Monmouth as an organised settlement dates back to the times of Roman Britain. The Romans called it Blestium, and it was part of a network of Roman forts covering the region, linked via Roman roads to Abergavenny (Gobannium), Usk (Burrium), later Isca Augusta at Caerleon and Glevum at Gloucester. Archaeologists and historians have found items of Roman pottery and Roman currency and coinage that date from that period.
The town appears in the Domesday Book, and for the 11th century and 12th century the town and surrounding areas were ruled by Norman French lords after the Norman conquest by William the Conqueror in 1066. During this time, Monmouth Castle was built, in 1067 under William Fitz-Osbern of Breteuil, Normandy, a significant castle builder, holding commanding views over the surrounding area from a sound defensive site. Initially it would have been a motte and bailey castle, rebuilt in stone and later refortified and developed over time.
The Battle of Monmouth was fought in 1233 between the rebel forces of Richard Marshal, 3rd Earl of Pembroke, and a royalist force under John of Monmouth. The rebels carried the day and St Thomas' Church and Monnow Bridge were torched in the battle, which took place beside the River Monnow on Castle Field, land today known as Vauxhall Fields. The battle was immortalised by an illustration by 13th century historian Matthew Paris, which shows Richard Marshal unhorsing Baldwin of Guisnes. The original is owned by Corpus Christi College, Cambridge.
The castle came into the possession of the House of Lancaster through the marriage of John of Gaunt to Blanche, a Monmouth-based heiress. John of Gaunt strengthened the castle, adding the Great Hall.

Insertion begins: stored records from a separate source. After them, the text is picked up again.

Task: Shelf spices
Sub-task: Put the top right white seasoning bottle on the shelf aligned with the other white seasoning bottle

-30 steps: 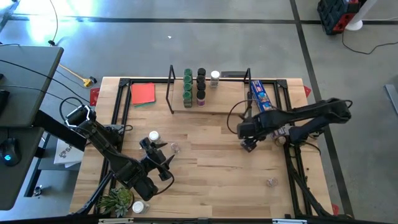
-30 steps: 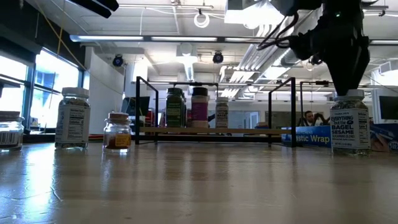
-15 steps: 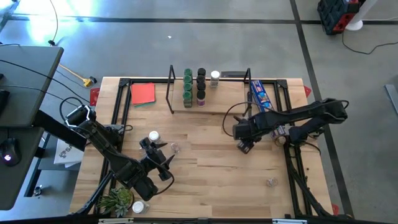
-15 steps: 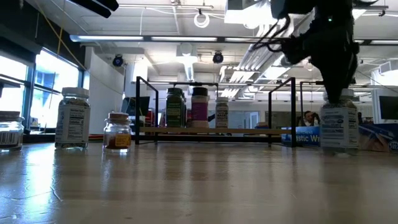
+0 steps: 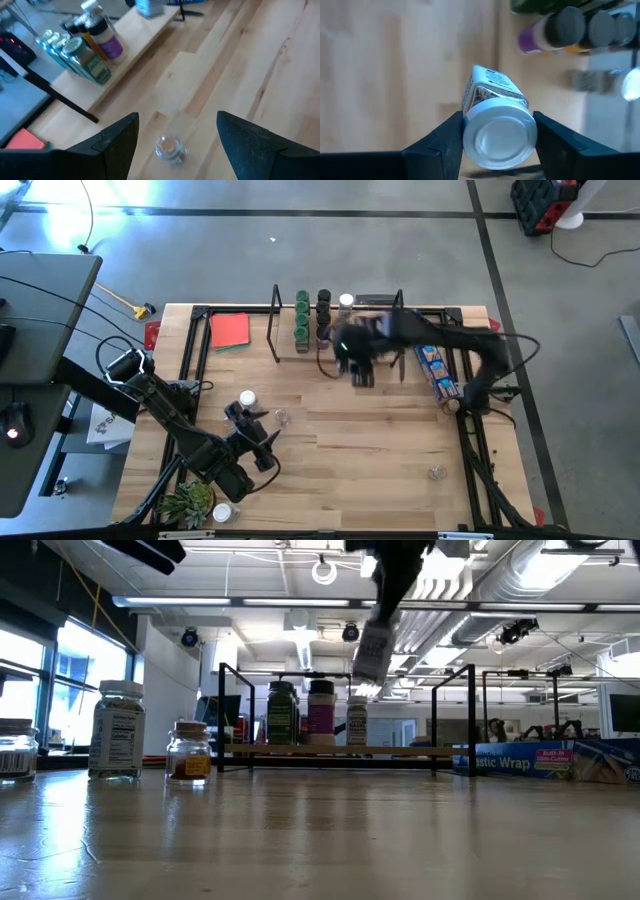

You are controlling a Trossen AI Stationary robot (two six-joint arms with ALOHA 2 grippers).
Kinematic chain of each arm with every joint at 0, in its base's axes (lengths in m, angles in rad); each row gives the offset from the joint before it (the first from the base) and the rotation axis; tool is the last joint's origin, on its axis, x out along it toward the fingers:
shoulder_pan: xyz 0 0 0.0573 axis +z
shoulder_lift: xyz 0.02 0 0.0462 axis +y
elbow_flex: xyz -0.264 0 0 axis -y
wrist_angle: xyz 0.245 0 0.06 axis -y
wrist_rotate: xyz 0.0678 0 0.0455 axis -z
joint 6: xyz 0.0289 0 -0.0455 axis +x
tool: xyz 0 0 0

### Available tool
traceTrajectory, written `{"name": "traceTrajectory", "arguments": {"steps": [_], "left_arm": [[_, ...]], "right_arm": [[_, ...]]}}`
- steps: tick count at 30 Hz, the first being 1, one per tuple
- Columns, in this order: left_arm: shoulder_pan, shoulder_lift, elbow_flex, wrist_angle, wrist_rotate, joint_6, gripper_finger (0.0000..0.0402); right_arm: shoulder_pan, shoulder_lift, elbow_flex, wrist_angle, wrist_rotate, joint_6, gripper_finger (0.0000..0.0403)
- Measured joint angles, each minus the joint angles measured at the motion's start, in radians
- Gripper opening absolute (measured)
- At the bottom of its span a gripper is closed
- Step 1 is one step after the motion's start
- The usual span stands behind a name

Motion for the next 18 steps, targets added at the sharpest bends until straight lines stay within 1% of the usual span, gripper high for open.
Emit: {"name": "traceTrajectory", "arguments": {"steps": [3,7,12,18], "left_arm": [[-0.002,0.000,0.000,0.000,0.005,-0.006,0.0262],[-0.004,0.000,0.000,0.003,0.006,-0.006,0.0262],[-0.004,0.000,0.000,0.002,0.006,-0.013,0.0262],[-0.004,0.000,0.000,0.002,0.006,-0.005,0.0262]], "right_arm": [[-0.088,0.110,0.113,-0.049,-0.037,-0.166,0.0190],[-0.170,0.226,0.201,-0.059,-0.075,-0.285,0.0190],[-0.219,0.301,0.230,-0.062,-0.077,-0.364,0.0190],[-0.239,0.337,0.231,-0.060,-0.054,-0.380,0.0191]]}}
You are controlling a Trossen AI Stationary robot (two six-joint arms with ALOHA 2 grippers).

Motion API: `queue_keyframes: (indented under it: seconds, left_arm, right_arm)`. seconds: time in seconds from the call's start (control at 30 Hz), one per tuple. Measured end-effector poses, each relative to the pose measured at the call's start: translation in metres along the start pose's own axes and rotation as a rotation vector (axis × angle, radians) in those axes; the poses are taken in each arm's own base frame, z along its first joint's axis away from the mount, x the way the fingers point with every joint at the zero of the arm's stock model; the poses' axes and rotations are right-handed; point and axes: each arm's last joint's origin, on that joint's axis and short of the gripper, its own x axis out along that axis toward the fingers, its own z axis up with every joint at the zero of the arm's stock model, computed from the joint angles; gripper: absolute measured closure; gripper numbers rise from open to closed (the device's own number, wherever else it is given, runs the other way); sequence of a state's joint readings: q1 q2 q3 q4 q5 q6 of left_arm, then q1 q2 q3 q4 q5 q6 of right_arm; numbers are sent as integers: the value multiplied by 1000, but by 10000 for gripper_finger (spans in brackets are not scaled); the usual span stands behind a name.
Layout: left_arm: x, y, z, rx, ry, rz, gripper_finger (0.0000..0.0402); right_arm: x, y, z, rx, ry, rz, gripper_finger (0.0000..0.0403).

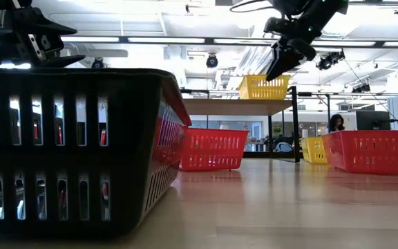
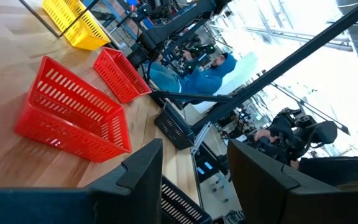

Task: Stack baskets on shelf by color
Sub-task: Put the bottom yellow bin on the shelf, then put the left red bin on the shelf

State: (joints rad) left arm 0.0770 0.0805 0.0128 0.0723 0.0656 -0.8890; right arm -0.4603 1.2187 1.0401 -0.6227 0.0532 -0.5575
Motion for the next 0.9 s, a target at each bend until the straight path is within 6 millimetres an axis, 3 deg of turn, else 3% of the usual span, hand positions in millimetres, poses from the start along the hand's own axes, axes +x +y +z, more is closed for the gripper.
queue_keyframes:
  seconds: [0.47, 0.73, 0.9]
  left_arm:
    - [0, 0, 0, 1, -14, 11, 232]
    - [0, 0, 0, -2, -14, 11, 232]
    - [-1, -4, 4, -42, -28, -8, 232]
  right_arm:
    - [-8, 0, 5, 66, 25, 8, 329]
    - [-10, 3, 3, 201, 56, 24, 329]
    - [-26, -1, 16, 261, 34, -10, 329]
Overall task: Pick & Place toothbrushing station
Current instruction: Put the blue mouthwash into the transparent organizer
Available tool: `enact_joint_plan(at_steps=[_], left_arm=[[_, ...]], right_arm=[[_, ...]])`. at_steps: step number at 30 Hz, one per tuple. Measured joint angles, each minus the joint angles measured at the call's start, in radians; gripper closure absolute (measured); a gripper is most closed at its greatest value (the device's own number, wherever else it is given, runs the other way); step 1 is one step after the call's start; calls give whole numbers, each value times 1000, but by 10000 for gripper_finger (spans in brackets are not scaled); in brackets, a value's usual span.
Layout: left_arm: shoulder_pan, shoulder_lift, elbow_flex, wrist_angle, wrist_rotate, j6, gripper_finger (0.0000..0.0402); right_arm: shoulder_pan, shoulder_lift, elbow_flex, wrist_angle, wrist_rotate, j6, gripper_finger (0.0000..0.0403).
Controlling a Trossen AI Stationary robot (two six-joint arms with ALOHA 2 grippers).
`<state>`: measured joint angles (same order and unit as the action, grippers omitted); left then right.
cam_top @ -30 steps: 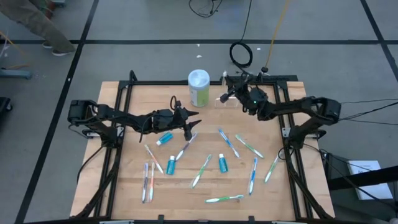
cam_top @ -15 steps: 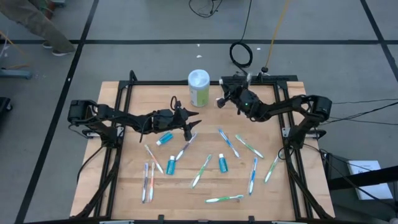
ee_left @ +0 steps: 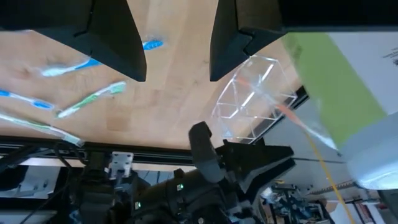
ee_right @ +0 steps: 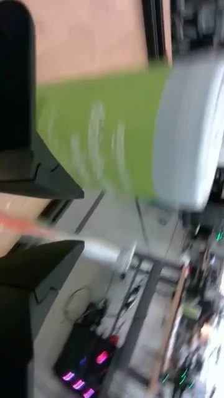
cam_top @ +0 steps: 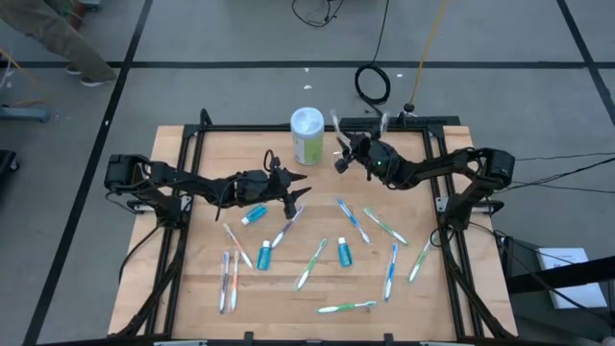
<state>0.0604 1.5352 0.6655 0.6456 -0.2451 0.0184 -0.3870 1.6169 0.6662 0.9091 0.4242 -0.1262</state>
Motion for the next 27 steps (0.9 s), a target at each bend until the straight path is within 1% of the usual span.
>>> enact_joint_plan(at_steps=[3, 5, 10, 15, 18, 20, 23, 27], left_arm=[[-11, 0, 0, 0, 1, 3, 220], [-16, 0, 0, 0, 0, 4, 220], [-17, 0, 0, -6, 0, 4, 220], [-17, 0, 0, -56, 0, -21, 220], [-17, 0, 0, -105, 0, -50, 220], [-17, 0, 0, -121, 0, -55, 220], [-17, 0, 0, -122, 5, -94, 220], [-17, 0, 0, -140, 74, -137, 220]], right_arm=[[34, -47, 0, -75, -5, -31, 265], [55, -92, 0, -141, -3, -21, 255], [116, -220, 0, -333, -9, 95, 241], [183, -316, 0, -542, -10, 212, 245], [223, -342, 0, -638, -12, 277, 249], [246, -348, 0, -684, -41, 321, 251], [273, -344, -1, -721, -128, 377, 251], [303, -320, -9, -707, -221, 430, 252]])
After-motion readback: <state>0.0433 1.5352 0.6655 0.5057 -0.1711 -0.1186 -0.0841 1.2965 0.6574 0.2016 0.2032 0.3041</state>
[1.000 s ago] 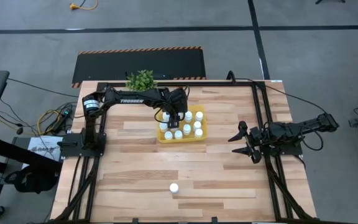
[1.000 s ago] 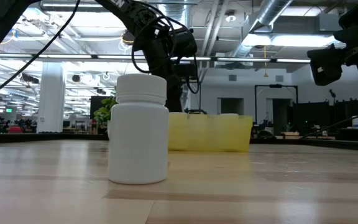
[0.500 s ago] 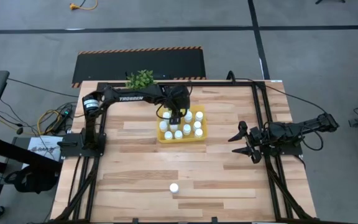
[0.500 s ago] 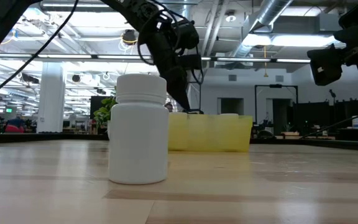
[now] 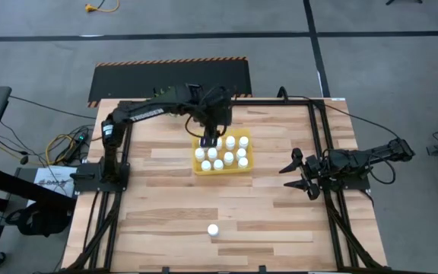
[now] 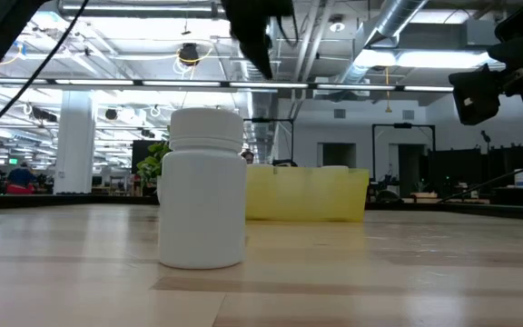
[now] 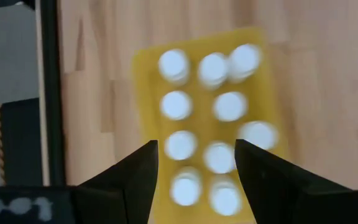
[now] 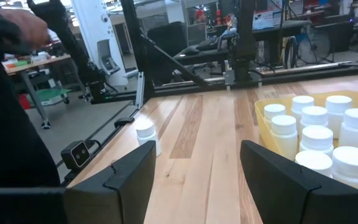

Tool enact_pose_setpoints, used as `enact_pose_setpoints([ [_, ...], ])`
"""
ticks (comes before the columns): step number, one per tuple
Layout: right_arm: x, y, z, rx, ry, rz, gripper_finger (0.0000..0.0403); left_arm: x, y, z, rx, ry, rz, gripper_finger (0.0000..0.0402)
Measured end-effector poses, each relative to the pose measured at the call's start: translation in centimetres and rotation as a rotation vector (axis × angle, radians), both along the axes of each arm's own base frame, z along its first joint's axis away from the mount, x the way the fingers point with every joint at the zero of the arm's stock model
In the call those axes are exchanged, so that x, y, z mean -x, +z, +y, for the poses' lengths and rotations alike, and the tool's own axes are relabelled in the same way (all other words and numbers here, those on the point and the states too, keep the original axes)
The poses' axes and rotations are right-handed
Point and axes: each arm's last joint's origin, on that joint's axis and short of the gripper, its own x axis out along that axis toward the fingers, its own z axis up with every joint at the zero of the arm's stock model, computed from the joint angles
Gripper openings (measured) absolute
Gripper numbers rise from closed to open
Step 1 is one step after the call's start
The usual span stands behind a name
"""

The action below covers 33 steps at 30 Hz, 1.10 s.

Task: Pick and place pill bottles into a basket
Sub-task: Put the white medicine bottle into the yellow bin

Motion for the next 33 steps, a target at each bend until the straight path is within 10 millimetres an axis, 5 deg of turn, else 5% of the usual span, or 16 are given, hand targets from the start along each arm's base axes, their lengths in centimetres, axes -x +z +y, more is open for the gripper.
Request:
enact_pose_setpoints([
  [4, 0.0, 0.0, 0.0, 0.0, 0.0, 0.0, 0.0226, -0.1, 1.9, -3.9, 0.01, -0.043, -0.015, 0.0202],
  [10, 0.0, 0.0, 0.0, 0.0, 0.0, 0.0, 0.0226, -0.2, 1.6, -10.4, 0.023, -0.093, 0.036, 0.0202],
  [24, 0.0, 0.0, 0.0, 0.0, 0.0, 0.0, 0.0226, 0.9, -3.5, -25.3, 0.117, 0.074, 0.022, 0.0202],
  [33, 0.0, 0.0, 0.0, 0.0, 0.0, 0.0, 0.0226, 1.9, -6.8, -29.4, 0.146, 0.152, -0.031, 0.0202],
])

In 1387, Henry V was born in Monmouth Castle in the Queen's Chamber within the gatehouse. The castle became a favourite residence of the House of Lancaster. Henry would win the Battle of Agincourt in 1415. Many parts of Monmouth, including the town's main square, are named after this battle.
In 1605, James I granted Monmouth a town charter by letters patent. The granting of the charter included the charge that the town "at all perpetual future times ... be and remain a town and borough of Peace and Quiet, to the example and terror of the wicked and reward of the good".
The layout of the town as depicted in Speed's map of 1610 would be easily recognisable to present-day inhabitants, with the layout of the main axis from the castle via the main street, Monnow Street, to the bridge clearly visible. Monnow Street is a typical market street, in being wide in the middle (for those selling) and narrow at each end (to help prevent the livestock escaping).
In 1840 at Monmouth's Shire Hall, Chartist protesters John Frost, Zephaniah Williams and William Jones became the last men in Britain to be sentenced to be hanged, drawn and quartered after being found guilty of treason following riots in Newport that led to 20 deaths. The sentences were later commuted to transportation to Australia.
In 2015, a flag competition was held in Monmouth to choose a town flag. The winning design, announced on 31 July 2015, was a striking design by Steve Vickers and James Howells.
The flag shows a golden bridge over blue, which represents the town's bridge crossing over the River Monnow, after which river the town is named., while the green of the background, which is in the same shade as the Welsh flag, represents Monmouth as a historically important crossing into Wales. Above the bridge is a simple depiction of the town's gatehouse, offset to the hoist for visibility.